Chandigarh (IANS): Punjab Police Tuesday claimed to have busted another international drug trafficking cartel and arrested eight people involved in the racket.
Police recovered over Rs.1.6 crore in cash, 615 kg of pseudoephedrine, including 8.19 lakh tablets made from pseudoephedrine, 6.5 kg of narcotic powder and a pistol with ammunition from the gang.
“Punjab Police busted an international synthetic drug trafficking cartel, unveiling supply chains emanating from Himachal Pradesh, Haryana, Delhi through Chennai and Mizoram up to Malaysia and European countries, with the arrest of eight people from Delhi, Haryana and Himachal Pradesh,” Inspector General of Police Paramjit Singh Gill said in Patiala, 80 km from here.
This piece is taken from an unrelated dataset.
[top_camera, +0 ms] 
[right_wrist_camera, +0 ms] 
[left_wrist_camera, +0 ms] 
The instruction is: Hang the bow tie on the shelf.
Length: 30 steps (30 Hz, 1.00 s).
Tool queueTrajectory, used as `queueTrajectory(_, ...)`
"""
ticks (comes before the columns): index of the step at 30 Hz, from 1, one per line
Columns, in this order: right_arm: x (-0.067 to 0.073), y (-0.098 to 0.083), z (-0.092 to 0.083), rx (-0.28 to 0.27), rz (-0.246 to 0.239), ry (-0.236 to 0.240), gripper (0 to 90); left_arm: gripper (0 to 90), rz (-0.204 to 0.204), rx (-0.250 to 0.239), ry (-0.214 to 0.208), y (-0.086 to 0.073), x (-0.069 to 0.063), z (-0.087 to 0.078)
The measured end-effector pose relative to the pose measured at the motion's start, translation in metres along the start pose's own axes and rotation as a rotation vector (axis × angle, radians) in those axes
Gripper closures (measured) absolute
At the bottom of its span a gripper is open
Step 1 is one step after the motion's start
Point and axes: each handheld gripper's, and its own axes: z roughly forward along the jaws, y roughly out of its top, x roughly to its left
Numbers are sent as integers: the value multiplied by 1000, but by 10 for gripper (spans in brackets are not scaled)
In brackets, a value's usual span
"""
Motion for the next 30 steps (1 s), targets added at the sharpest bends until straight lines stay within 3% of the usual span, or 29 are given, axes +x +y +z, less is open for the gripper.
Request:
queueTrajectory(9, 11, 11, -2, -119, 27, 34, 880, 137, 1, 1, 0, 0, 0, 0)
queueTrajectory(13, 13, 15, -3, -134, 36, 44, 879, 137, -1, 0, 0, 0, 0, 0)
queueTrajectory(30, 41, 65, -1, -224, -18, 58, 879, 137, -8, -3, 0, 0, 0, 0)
Gill said investigations into a drugs case registered in Fatehgarh Sahib in April 2013 led police to an international synthetic drug trafficking network operating from a base in Tamil Nadu.
He said the network of the gang was spread over Himachal Pradesh, Haryana and Delhi.
R. Shiva Kumar, V. Venkatesh, M. Prabhu and S. Mani (all from Chennai), R.V. Sanmugam (from Kanchipuram), Sachin Sardana from New Delhi, Cerboih alias Cherry, a Myanmarese national (also carrying Indian passport) were arrested from New Delhi and Devinder Kant Sharma of Sirsa (Haryana) was arrested from Gagret in Himachal Pradesh.
Gill said a preliminary probe disclosed that the group procured pseudoephedrine and other narcotic substances from Himachal Pradesh and transported them by rail to Chennai.
From there, they were shipped to Myanmar and Malaysia for further transfer to Europe.
“Three Malaysians – Ibrahim, Rehman and Akbar – have been identified as the end recipients of these narcotics,” Gill said.
The drug network “was a close-knit and secretive group” functional since the last 6-7 years, he said.
The operational control of this group was in Chennai from where computerised weighing machines and packing material have been seized.
Investigation also revealed that the drug cartel members were careful while talking on cell phones and would use different code words to indicate different types of drugs and the nature and timing of the drug consignments, Gill said.